**What the exercise asks**
The data must be written out once more, precisely as given.

○ ○ ○ ○

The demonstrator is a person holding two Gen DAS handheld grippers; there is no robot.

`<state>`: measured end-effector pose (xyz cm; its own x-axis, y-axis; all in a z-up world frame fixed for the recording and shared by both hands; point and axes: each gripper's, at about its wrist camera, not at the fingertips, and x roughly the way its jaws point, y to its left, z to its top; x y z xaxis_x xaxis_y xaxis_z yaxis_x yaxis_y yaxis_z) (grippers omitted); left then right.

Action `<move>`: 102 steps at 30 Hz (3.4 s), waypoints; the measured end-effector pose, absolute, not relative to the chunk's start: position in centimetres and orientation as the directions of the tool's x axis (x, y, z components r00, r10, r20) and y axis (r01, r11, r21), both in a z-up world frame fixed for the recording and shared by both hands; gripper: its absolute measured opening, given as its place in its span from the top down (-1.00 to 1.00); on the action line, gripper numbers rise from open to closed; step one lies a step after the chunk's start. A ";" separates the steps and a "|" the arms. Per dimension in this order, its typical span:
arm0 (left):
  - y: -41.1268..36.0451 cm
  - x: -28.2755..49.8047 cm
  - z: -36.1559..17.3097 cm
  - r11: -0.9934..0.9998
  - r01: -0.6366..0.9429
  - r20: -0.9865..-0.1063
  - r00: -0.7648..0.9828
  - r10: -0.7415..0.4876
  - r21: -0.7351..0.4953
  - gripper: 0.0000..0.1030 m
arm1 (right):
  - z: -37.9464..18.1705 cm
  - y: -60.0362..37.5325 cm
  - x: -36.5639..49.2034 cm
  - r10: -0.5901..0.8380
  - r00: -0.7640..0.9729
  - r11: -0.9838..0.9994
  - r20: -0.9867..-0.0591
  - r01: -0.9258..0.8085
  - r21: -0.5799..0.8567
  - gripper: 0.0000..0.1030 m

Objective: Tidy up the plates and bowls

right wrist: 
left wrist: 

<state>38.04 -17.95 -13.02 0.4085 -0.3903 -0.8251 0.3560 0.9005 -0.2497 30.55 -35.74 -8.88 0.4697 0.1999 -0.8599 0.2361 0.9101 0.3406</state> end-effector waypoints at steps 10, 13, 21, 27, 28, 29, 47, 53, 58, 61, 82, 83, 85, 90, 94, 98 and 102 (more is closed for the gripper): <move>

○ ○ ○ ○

**Answer to this exercise**
The demonstrator is a person holding two Gen DAS handheld grippers; there is no robot.

`<state>`: measured end-effector pose (xyz cm; its own x-axis, y-axis; all in a z-up world frame fixed for the recording and shared by both hands; point and axes: each gripper's, at about its wrist camera, not at the fingertips, and x roughly the way its jaws point, y to its left, z to its top; x y z xaxis_x xaxis_y xaxis_z yaxis_x yaxis_y yaxis_z) (grippers omitted); left then right.

Action `<move>`: 102 steps at 30 Hz (3.4 s), waypoints; the measured end-effector pose, absolute, not relative to the chunk's start: position in centimetres and orientation as the directions of the tool's x axis (x, y, z components r00, r10, r20) and y axis (r01, r11, r21), both in a z-up world frame fixed for the recording and shared by both hands; gripper: its absolute measured opening, given as its place in its span from the top down (-1.00 to 1.00); on the action line, gripper numbers rise from open to closed; step one lies a step after the chunk's start. A ";" separates the steps and a "|" the arms. Per dimension in this order, its typical span:
arm0 (left):
  - y: -41.1268..36.0451 cm
  - x: -28.2755..49.8047 cm
  - z: -36.1559..17.3097 cm
  - r11: -0.9934..0.9998
  - r01: -0.6366..0.9429
  - r20: -0.9865..-0.1063
  - r00: -0.7648..0.9828
  - r10: -0.7415..0.4876
  - r21: -0.7351..0.4953
  - gripper: 0.0000..0.1030 m
arm1 (right):
  - z: -37.9464..18.1705 cm
  - y: -60.0362..37.5325 cm
  - x: -36.5639..49.2034 cm
  - r10: -0.5901..0.8380
  - r00: -0.7640..0.9729
  - r11: -0.9838..0.9994
  - r20: -0.9867..-0.0591
  - r01: -0.9258..0.8085
  - r21: -0.5799..0.8567
  - gripper: 0.0000..0.1030 m

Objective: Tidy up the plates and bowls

right wrist: 
left wrist: 

<state>38.04 -17.95 -13.02 0.4085 -0.3903 -0.8251 0.3560 0.9005 -0.2497 30.55 -35.74 -8.88 0.4697 0.1999 -0.8599 0.2361 0.9101 0.3406</state> end-effector waypoints at steps 10, 13, 21, 27, 28, 29, 47, 53, 58, 61, 82, 83, 85, 90, 94, 98 and 102 (more is closed for the gripper): <move>

This response is complete, and nothing else is pending.